What you will do: Lines in the material below that include "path" need to be tallied; give the total alone.

Supplied data:

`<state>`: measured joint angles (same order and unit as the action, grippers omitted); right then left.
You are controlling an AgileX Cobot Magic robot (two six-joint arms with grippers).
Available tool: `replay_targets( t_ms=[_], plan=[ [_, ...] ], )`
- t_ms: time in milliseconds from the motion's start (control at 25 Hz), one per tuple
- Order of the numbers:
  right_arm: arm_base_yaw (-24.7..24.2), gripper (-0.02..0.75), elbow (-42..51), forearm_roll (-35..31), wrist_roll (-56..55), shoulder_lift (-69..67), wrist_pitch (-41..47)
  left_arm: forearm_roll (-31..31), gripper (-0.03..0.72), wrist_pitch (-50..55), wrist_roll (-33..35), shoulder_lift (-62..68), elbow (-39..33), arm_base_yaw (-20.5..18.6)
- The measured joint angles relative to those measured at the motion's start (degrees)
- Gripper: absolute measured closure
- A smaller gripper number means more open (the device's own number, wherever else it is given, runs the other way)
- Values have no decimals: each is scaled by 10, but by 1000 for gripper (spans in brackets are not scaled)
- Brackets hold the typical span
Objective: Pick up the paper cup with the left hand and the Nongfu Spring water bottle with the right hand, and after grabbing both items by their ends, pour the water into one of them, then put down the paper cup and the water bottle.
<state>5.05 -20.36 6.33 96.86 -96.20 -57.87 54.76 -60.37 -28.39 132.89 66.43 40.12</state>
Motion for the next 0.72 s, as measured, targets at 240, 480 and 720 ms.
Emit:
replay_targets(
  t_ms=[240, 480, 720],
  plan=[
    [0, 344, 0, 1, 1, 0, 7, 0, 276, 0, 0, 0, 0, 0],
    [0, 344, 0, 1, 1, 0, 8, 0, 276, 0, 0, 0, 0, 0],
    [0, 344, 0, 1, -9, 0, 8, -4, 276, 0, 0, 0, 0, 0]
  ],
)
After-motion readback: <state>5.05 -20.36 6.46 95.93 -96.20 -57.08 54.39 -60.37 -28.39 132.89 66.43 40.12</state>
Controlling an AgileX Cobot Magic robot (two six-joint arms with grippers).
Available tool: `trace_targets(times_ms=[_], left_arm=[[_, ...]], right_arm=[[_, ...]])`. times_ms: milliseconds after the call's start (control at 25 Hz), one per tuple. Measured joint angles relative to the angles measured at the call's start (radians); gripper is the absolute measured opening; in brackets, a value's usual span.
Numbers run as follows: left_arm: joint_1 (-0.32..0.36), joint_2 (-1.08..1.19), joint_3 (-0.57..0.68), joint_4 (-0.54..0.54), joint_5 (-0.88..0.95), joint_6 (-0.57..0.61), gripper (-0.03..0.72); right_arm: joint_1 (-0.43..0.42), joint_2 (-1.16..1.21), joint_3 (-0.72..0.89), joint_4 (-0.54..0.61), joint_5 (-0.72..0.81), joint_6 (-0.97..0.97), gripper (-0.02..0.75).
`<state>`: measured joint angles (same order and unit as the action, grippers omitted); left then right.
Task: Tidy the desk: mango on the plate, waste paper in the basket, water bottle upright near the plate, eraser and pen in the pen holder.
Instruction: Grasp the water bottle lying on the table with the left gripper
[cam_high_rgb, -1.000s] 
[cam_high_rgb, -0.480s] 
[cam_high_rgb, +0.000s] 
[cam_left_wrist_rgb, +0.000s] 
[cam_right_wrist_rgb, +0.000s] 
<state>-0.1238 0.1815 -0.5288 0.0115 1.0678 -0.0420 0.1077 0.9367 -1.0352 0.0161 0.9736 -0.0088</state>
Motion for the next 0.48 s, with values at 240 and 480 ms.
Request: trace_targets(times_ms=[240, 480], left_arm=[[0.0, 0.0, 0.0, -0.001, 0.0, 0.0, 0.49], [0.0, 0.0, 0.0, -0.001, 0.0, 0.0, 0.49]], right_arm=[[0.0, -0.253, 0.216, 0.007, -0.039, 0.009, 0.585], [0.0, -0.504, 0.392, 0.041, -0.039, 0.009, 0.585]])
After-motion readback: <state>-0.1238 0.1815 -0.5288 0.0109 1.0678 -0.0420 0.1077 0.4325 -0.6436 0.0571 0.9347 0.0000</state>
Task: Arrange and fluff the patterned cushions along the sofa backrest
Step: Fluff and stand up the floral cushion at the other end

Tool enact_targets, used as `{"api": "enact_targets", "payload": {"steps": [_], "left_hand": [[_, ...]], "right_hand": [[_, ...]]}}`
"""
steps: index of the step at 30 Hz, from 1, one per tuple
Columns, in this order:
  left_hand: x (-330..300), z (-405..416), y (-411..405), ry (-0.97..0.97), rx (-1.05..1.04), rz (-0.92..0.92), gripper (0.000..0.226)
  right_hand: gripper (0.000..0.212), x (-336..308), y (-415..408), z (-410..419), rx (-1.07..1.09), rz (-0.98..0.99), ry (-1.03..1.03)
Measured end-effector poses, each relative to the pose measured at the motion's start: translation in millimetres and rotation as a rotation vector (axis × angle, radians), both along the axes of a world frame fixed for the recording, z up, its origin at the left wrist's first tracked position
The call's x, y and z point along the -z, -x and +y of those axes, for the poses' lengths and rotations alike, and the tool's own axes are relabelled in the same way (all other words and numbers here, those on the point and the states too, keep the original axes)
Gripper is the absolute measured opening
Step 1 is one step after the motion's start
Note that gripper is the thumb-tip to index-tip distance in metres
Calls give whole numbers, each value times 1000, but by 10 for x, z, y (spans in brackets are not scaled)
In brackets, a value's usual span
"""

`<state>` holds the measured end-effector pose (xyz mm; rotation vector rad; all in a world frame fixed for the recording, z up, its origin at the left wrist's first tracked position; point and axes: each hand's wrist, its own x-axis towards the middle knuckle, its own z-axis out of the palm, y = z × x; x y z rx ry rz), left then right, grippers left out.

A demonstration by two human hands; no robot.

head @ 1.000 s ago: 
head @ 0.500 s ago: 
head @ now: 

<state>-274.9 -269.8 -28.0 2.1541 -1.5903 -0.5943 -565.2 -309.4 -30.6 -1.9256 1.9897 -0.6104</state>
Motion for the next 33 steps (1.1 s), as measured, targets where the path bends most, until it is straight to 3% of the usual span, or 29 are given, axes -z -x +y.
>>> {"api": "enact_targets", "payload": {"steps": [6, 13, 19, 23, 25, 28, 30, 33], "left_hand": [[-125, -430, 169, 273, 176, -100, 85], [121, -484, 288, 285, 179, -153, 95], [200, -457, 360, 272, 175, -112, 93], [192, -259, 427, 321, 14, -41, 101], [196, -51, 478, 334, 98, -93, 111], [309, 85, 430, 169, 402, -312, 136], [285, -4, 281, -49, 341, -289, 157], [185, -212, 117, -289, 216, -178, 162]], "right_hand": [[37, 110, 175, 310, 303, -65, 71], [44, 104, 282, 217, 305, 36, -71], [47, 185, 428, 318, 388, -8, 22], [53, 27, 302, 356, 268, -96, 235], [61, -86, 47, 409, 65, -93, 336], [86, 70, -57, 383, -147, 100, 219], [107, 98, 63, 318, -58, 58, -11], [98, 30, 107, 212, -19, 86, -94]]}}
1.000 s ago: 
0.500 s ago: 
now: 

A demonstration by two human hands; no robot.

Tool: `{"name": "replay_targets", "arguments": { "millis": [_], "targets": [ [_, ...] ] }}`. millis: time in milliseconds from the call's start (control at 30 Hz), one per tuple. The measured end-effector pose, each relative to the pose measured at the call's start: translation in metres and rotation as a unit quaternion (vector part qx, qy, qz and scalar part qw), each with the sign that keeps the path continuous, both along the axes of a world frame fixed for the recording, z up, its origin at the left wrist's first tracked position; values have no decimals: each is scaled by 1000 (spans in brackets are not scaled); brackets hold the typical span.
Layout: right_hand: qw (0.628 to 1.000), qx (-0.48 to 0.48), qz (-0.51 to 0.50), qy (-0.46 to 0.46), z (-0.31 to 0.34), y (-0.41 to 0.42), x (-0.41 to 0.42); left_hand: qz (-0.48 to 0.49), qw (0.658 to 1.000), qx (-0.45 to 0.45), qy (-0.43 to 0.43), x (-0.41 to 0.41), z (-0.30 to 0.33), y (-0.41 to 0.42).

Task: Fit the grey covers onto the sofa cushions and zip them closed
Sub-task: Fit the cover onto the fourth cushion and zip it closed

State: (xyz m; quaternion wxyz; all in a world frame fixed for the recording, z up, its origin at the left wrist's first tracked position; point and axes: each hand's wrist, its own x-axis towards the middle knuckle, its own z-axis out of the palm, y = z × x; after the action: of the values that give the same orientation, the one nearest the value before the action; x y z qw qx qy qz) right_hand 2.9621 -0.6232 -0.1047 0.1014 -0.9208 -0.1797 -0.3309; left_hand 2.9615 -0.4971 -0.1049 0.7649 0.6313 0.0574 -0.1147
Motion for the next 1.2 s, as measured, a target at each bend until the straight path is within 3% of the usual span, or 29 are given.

Result for this task: 3